Task item: Read through the listing and copy every line that contains the word "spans".

Records:
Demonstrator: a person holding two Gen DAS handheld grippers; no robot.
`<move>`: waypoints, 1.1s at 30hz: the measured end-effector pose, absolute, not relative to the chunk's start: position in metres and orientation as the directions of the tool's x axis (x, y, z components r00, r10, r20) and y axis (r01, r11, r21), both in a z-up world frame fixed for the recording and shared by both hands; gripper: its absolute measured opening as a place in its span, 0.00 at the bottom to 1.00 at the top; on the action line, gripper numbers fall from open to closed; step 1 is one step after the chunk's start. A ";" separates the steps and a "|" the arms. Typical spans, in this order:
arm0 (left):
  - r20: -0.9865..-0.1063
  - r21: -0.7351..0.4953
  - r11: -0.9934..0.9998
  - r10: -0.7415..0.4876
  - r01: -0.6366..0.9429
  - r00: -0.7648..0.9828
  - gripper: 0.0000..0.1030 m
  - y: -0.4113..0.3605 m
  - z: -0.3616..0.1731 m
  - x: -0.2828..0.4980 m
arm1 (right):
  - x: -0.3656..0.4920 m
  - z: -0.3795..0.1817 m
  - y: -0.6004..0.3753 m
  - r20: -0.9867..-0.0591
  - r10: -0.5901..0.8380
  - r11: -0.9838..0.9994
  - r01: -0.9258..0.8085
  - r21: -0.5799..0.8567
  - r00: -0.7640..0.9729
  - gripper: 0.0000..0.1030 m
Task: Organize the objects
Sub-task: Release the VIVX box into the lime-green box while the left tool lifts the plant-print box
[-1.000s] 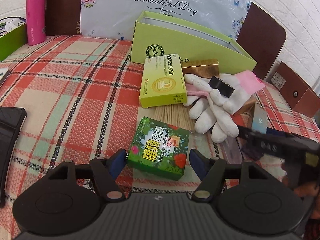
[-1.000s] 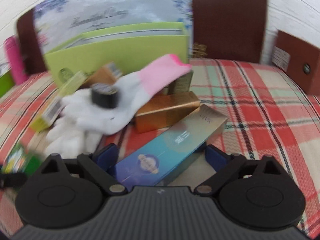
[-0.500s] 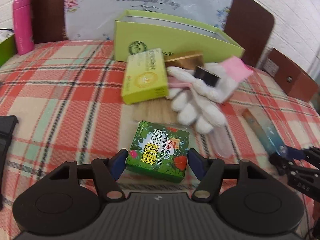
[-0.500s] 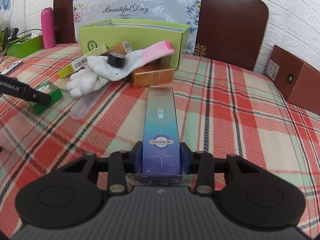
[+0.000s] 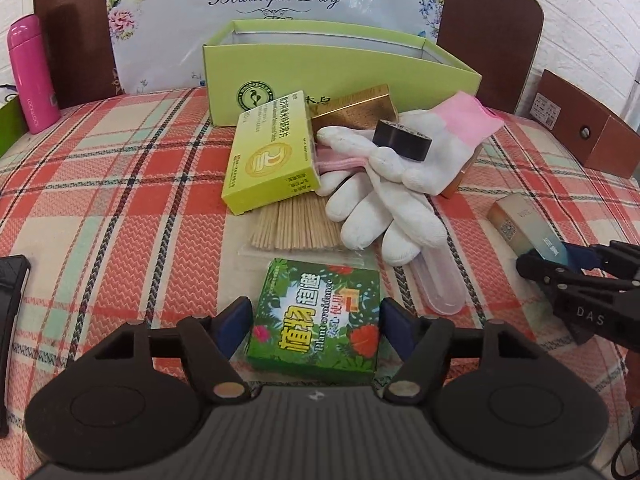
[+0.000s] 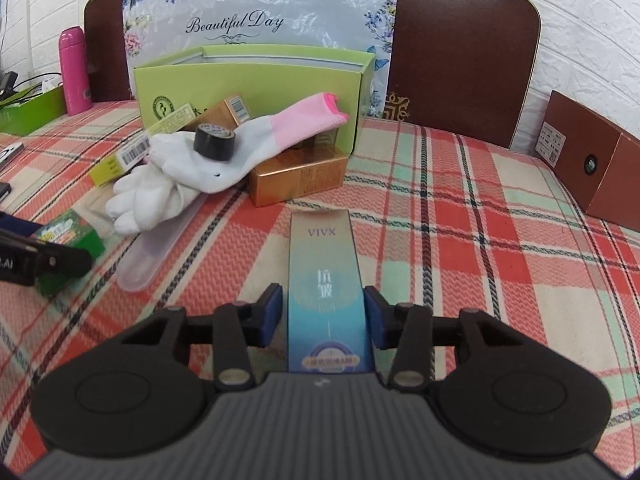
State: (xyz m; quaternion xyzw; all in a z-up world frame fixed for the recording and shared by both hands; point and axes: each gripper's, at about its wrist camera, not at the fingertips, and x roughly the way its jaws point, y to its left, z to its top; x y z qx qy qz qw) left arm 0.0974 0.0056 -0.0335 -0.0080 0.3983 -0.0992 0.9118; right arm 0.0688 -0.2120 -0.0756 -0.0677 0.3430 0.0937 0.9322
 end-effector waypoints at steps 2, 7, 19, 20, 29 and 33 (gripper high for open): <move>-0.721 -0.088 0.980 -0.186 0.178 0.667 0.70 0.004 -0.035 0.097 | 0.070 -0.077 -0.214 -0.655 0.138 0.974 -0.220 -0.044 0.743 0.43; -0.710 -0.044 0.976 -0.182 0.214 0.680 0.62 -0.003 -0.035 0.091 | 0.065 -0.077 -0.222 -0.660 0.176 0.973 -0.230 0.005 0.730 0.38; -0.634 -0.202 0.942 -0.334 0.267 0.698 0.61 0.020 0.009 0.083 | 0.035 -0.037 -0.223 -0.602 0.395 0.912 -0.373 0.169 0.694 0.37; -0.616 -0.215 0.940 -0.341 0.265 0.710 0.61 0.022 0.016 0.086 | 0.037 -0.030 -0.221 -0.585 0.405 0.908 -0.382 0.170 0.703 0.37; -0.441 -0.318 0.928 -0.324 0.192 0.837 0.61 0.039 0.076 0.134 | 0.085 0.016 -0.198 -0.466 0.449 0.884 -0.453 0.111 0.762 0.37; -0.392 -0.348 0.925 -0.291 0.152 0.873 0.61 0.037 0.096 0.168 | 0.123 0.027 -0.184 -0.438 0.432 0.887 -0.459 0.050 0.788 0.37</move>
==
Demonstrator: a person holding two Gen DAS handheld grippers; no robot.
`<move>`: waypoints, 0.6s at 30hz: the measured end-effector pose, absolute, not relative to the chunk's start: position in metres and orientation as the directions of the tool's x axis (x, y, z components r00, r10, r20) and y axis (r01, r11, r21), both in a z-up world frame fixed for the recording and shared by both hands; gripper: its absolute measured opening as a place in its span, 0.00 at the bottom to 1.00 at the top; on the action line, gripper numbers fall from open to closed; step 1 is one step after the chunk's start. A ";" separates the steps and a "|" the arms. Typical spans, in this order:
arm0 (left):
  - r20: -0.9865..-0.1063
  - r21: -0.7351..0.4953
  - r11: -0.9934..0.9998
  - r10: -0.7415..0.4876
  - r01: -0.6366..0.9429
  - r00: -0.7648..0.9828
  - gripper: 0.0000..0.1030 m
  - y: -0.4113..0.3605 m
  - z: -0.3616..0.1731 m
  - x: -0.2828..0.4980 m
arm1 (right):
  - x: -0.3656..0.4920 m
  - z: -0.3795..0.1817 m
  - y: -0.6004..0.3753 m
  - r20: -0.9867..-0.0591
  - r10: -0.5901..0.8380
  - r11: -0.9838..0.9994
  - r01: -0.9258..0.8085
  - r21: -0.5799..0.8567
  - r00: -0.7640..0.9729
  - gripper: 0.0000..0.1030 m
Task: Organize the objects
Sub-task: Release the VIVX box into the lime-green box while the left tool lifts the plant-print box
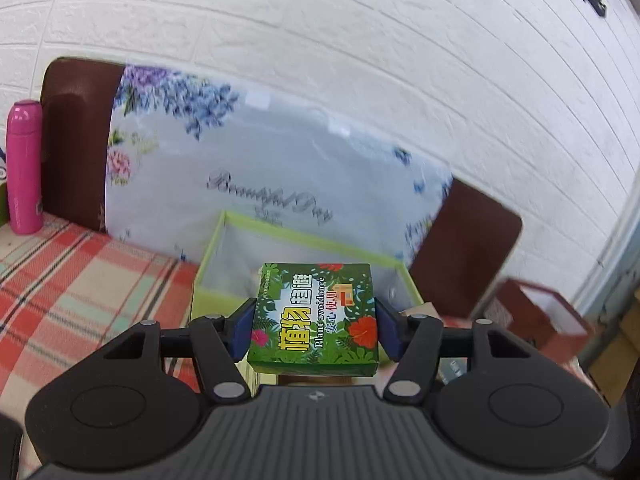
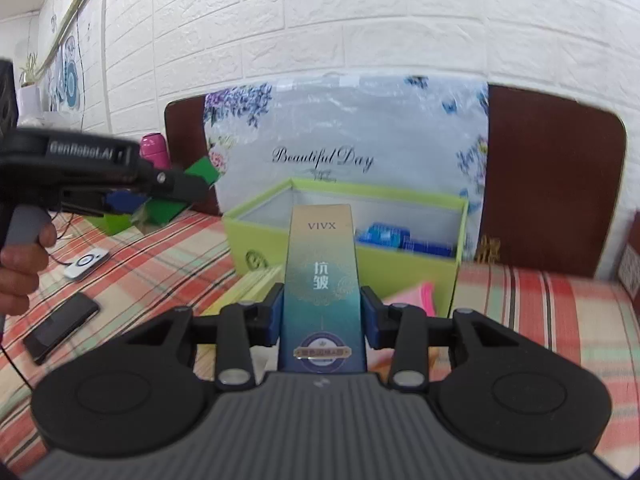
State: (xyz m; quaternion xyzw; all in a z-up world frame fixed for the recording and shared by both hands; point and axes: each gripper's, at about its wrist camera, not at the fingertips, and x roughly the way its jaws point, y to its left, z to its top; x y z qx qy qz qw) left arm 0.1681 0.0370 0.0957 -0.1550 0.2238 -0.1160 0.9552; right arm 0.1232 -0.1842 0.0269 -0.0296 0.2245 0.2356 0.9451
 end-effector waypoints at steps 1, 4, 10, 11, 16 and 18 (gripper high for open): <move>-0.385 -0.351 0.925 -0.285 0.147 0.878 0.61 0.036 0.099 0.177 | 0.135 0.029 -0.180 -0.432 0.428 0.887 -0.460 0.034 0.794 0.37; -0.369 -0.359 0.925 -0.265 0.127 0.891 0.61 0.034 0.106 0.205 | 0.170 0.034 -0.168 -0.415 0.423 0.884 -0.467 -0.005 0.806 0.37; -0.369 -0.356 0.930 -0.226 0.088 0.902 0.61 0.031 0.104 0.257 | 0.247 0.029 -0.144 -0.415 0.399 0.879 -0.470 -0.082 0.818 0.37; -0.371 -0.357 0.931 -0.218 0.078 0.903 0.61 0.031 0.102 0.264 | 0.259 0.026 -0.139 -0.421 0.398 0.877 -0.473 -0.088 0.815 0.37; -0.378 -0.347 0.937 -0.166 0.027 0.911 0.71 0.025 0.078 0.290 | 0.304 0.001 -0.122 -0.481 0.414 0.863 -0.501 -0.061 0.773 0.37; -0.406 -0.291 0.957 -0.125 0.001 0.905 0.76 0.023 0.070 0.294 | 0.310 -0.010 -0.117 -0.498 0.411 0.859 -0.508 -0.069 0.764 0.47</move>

Answer:
`<move>`: waypoints, 1.1s at 30hz: the measured end-effector pose, absolute, not relative to the chunk's start: position in metres and orientation as the directions of the tool's x axis (x, y, z components r00, r10, r20) and y axis (r01, r11, r21), both in a z-up world frame fixed for the recording and shared by both hands; gripper: its absolute measured opening as a place in its span, 0.00 at the bottom to 1.00 at the top; on the action line, gripper numbers fall from open to closed; step 1 is one step after the chunk's start. A ";" separates the steps and a "|" the arms. Typical spans, in this order:
`<move>`: waypoints, 0.6s at 30hz: the measured end-effector pose, absolute, not relative to the chunk's start: position in metres and orientation as the directions of the tool's x axis (x, y, z components r00, r10, r20) and y axis (r01, r11, r21), both in a z-up world frame fixed for the recording and shared by both hands; gripper: its absolute measured opening as a place in its span, 0.00 at the bottom to 1.00 at the top; on the action line, gripper numbers fall from open to closed; step 1 is one step after the chunk's start. A ";" separates the steps and a "|" the arms. Typical spans, in this order:

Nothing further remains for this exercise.